- **Task item**
What lines in the records include the string "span"? Return each one.

- **Items from a data source**
»»

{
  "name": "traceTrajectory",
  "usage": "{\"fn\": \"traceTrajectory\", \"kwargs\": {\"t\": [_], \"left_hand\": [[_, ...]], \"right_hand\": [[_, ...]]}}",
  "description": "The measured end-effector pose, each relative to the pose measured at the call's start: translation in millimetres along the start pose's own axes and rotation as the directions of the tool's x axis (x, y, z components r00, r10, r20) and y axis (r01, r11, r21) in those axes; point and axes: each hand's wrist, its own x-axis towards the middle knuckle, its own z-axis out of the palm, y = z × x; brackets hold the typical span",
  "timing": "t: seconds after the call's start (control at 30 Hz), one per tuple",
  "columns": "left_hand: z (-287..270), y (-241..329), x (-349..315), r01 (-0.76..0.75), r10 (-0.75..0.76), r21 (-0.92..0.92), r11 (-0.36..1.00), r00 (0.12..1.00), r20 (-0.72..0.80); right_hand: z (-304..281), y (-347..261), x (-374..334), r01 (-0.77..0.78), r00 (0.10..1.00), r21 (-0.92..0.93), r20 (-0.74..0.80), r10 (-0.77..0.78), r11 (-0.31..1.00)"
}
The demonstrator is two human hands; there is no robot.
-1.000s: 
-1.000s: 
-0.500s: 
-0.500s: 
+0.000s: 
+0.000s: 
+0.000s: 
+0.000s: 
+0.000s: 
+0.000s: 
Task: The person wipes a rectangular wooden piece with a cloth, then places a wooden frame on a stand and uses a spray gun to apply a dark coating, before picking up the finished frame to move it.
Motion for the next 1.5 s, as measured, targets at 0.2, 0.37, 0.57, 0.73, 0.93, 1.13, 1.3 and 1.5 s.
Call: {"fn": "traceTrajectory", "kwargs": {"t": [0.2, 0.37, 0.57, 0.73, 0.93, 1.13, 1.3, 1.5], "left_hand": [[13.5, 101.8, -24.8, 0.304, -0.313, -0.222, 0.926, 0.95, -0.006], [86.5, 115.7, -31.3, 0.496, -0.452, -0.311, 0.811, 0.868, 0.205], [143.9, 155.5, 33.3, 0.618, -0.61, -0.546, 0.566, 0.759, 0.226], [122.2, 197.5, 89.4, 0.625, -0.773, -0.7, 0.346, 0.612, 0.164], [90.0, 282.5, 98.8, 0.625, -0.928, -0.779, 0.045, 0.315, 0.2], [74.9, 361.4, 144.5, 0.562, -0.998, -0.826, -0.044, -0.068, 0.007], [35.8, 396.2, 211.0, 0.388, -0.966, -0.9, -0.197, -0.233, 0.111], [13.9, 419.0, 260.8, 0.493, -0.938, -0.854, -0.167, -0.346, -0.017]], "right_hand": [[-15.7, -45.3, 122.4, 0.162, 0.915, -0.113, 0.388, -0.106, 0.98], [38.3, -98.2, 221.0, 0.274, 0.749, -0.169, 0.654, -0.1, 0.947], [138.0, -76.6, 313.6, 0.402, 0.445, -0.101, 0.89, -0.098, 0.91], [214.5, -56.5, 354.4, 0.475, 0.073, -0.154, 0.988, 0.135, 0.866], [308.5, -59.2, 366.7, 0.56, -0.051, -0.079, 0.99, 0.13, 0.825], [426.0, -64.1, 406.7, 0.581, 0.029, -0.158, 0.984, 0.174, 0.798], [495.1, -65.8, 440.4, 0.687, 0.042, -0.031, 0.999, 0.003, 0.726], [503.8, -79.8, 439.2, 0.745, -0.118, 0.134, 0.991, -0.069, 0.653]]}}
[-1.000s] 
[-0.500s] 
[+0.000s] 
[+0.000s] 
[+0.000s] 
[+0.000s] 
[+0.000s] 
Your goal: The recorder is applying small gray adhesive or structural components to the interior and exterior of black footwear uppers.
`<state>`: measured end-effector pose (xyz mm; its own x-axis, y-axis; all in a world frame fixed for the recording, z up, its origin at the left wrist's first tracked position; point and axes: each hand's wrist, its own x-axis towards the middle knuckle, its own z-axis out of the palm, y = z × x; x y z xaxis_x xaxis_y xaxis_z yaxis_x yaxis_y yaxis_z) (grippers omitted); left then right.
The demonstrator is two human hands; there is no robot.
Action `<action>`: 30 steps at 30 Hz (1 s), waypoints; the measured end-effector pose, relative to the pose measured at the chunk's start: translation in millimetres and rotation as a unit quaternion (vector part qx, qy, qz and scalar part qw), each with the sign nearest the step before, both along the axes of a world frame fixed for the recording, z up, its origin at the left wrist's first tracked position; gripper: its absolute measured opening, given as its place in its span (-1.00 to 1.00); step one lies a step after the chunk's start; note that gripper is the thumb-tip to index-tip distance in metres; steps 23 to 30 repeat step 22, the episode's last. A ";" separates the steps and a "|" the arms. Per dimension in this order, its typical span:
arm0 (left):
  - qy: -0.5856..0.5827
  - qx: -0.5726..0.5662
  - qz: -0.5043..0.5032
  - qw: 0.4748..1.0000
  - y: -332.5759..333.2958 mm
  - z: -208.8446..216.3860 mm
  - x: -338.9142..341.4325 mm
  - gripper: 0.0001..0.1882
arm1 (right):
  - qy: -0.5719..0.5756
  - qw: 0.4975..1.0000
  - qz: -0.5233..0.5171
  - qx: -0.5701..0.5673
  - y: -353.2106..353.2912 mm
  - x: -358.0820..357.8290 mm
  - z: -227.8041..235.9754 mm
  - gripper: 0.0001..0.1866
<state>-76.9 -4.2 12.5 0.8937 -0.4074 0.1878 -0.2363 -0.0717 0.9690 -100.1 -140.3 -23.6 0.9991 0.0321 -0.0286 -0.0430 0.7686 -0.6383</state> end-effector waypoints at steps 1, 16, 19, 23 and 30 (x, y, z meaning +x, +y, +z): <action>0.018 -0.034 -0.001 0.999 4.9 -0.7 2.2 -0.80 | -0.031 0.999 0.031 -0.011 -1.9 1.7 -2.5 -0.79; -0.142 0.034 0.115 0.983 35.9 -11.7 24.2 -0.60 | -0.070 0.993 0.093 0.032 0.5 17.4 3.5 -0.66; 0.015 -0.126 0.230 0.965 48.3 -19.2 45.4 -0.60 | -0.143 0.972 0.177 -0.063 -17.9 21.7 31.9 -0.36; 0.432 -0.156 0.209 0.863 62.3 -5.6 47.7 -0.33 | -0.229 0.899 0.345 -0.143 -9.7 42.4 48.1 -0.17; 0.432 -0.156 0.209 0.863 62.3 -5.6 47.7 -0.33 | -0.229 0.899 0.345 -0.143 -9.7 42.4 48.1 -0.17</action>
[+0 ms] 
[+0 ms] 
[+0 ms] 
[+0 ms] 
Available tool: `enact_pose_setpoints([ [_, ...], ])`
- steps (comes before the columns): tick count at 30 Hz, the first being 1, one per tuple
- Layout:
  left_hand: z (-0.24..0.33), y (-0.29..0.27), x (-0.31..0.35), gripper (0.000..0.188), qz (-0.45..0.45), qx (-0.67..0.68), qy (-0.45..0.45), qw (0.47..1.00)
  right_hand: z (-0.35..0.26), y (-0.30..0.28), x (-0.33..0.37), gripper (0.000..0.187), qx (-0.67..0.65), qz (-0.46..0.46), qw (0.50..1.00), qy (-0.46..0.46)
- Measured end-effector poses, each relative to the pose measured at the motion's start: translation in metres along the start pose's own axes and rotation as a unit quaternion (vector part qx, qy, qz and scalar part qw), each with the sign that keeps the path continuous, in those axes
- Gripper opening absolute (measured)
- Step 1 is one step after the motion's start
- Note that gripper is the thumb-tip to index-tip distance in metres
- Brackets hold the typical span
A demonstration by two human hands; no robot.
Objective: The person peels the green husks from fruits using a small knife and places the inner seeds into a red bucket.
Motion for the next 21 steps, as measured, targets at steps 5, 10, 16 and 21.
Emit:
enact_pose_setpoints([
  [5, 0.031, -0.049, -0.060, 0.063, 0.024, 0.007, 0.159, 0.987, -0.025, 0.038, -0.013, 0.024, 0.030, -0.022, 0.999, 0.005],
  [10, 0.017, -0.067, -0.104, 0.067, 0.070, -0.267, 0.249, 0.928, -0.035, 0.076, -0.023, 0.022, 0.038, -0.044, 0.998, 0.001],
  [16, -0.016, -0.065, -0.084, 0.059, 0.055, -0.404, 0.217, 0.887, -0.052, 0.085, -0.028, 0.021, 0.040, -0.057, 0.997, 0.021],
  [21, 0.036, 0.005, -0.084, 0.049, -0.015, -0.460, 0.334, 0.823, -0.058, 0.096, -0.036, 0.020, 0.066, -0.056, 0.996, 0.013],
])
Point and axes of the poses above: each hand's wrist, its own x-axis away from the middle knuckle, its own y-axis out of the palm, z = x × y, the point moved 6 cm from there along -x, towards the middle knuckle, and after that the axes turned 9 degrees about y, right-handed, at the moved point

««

- **Answer space**
  "description": "The measured end-effector pose, each relative to the pose measured at the call's start: translation in millimetres along the start pose's own axes and rotation as the directions of the tool's x axis (x, y, z components r00, r10, r20) and y axis (r01, r11, r21) in those axes; point and axes: each hand's wrist, its own x-axis towards the middle knuckle, its own z-axis out of the palm, y = z × x; brackets hold the typical span",
Action `<action>`: 30 steps at 30 Hz (1 s), waypoints; the measured end-effector pose, relative to the pose measured at the chunk's start: translation in millimetres and rotation as a unit quaternion (vector part qx, qy, qz and scalar part qw), each with the sign nearest the step before, both along the axes of a world frame fixed for the recording, z up, its origin at the left wrist's first tracked position; gripper: its absolute measured opening, given as its place in its span (-1.00 to 1.00); step one lies a step after the chunk's start; note that gripper is the thumb-tip to index-tip distance in metres; steps 23 to 30 repeat step 22, the episode's last. A ";" separates the steps and a "|" the arms. Per dimension in this order, its typical span:
- Brackets hold the typical span

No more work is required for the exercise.